Faster Glaciers and the Search for Faster Science

During a 1979 research cruise in the Bering Sea, Conrad Oozeva, a Native hunter from St. Lawrence Island, shared dozens of Yupik words for sea ice (Fig. 12.1). I recently looked at my notebook from that period and realized that some of those terms—such as tagneghneq (thick, dark, weathered ice)—refer to types of sea ice that are rare or non-existent today. That some of those Yupik terms—probably in use for thousands of years—would become obsolete in just a few decades attests to the rapid pace of change in the Arctic and to the impacts on indigenous peoples (Berman 2004; Oozeva et al. 2004; Ford and Pearce 2010).

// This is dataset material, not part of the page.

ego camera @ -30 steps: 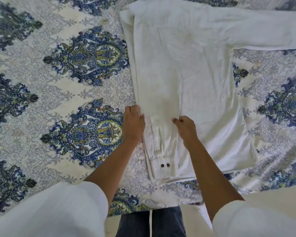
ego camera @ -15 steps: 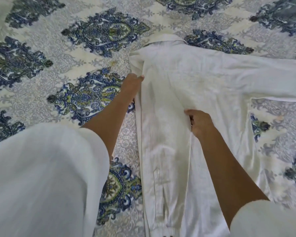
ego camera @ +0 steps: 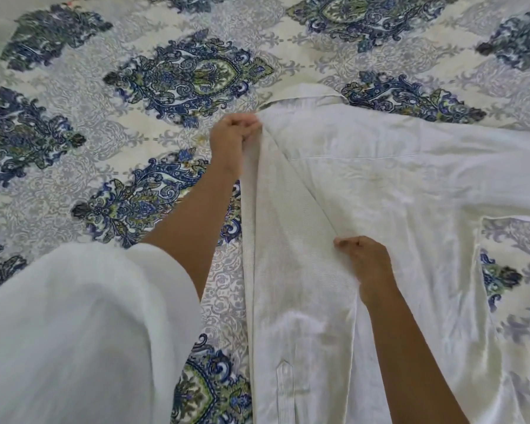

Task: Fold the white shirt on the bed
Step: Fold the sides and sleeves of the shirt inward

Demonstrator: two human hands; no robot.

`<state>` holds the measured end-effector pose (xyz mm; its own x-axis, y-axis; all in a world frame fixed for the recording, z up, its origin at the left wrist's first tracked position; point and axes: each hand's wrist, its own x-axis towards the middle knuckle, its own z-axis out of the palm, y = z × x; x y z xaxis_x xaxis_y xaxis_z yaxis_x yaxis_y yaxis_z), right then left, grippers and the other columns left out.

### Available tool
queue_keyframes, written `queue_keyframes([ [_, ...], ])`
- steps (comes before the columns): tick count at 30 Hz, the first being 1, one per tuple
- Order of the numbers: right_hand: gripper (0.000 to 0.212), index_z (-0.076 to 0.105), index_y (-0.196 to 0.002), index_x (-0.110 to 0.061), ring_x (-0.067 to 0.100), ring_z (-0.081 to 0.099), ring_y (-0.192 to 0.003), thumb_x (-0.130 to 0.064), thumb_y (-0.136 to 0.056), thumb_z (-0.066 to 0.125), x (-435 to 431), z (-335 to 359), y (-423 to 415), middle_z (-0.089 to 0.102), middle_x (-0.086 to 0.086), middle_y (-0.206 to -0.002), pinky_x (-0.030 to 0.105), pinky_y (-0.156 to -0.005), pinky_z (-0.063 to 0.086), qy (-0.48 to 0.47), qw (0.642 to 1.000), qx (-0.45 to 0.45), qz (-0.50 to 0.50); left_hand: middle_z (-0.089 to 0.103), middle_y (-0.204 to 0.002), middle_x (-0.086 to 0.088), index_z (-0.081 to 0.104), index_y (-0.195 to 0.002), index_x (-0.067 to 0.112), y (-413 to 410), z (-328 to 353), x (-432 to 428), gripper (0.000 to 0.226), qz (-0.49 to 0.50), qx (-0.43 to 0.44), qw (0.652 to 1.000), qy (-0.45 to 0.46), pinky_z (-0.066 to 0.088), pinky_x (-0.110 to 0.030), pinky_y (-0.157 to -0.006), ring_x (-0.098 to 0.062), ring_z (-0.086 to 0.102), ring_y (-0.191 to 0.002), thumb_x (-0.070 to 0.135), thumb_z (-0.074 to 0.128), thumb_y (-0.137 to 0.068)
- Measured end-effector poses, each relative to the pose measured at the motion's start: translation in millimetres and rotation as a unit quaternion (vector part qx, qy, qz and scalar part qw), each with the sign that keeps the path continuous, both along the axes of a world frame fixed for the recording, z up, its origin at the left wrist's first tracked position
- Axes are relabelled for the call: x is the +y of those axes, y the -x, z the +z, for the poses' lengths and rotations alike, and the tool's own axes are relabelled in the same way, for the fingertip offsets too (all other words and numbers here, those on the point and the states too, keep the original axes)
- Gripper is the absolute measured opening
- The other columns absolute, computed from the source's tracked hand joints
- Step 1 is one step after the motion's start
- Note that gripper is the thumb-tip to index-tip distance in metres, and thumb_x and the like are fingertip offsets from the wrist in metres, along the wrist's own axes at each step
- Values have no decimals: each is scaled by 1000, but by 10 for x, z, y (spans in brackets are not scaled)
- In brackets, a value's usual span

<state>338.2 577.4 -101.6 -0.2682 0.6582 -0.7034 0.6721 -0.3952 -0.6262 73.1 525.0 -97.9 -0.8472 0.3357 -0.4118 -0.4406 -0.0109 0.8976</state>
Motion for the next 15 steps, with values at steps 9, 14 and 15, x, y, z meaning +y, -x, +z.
queue_keyframes([
  [9, 28, 58, -116, -13, 23, 57, -105, -26, -92, 53, 175, -64, 1454, 63, 6, -114, 28, -82, 42, -244, 945, 75, 204, 56, -108, -9, 47, -128, 5, 284, -258, -139, 41, -165, 89, 953, 239, 52, -33, -80, -21, 56, -97, 8, 57, -89],
  [14, 29, 57, -118, -14, 25, 53, -110, -23, -91, 51, 191, -129, 1690, 60, 6, -116, 43, -92, 47, -283, 925, 50, 250, 54, -95, -8, 54, -95, 6, 331, -221, 1, 12, -82, 176, 904, 382, 38, -32, -67, -24, 51, -91, 12, 46, -91],
  [15, 28, 59, -117, -14, 25, 53, -109, -21, -91, 50, 180, -94, 1609, 60, 7, -116, 42, -92, 46, -293, 930, 54, 213, 53, -101, -9, 53, -99, 5, 255, -210, -7, 17, -38, 232, 886, 400, 36, -30, -71, -23, 49, -94, 18, 47, -91],
])
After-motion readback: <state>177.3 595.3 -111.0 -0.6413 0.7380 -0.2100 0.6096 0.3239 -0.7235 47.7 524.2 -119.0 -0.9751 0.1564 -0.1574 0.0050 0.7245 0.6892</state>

Greenland Ice Sheet Surface Velocity: New Data Sets

Ice loss from the Greenland Ice Sheet (see Fig. 3.4 in the essay on the Greenland Ice Sheet) is a principal source of sea level rise. During 2009-2012, the Greenland Ice Sheet lost ~380 Gt of ice per year, contributing ~1.05 mm yr-1 to sea level rise (Enderlin et al. 2014), compared with a global mean sea level rise of ~3.2 mm yr-1 during 1993-2010 (IPCC 2013). Ice loss occurs through two primary processes: (1) surface melt and runoff from across the ice sheet, and (2) calving of icebergs into the ocean from marine-terminating outlet glaciers.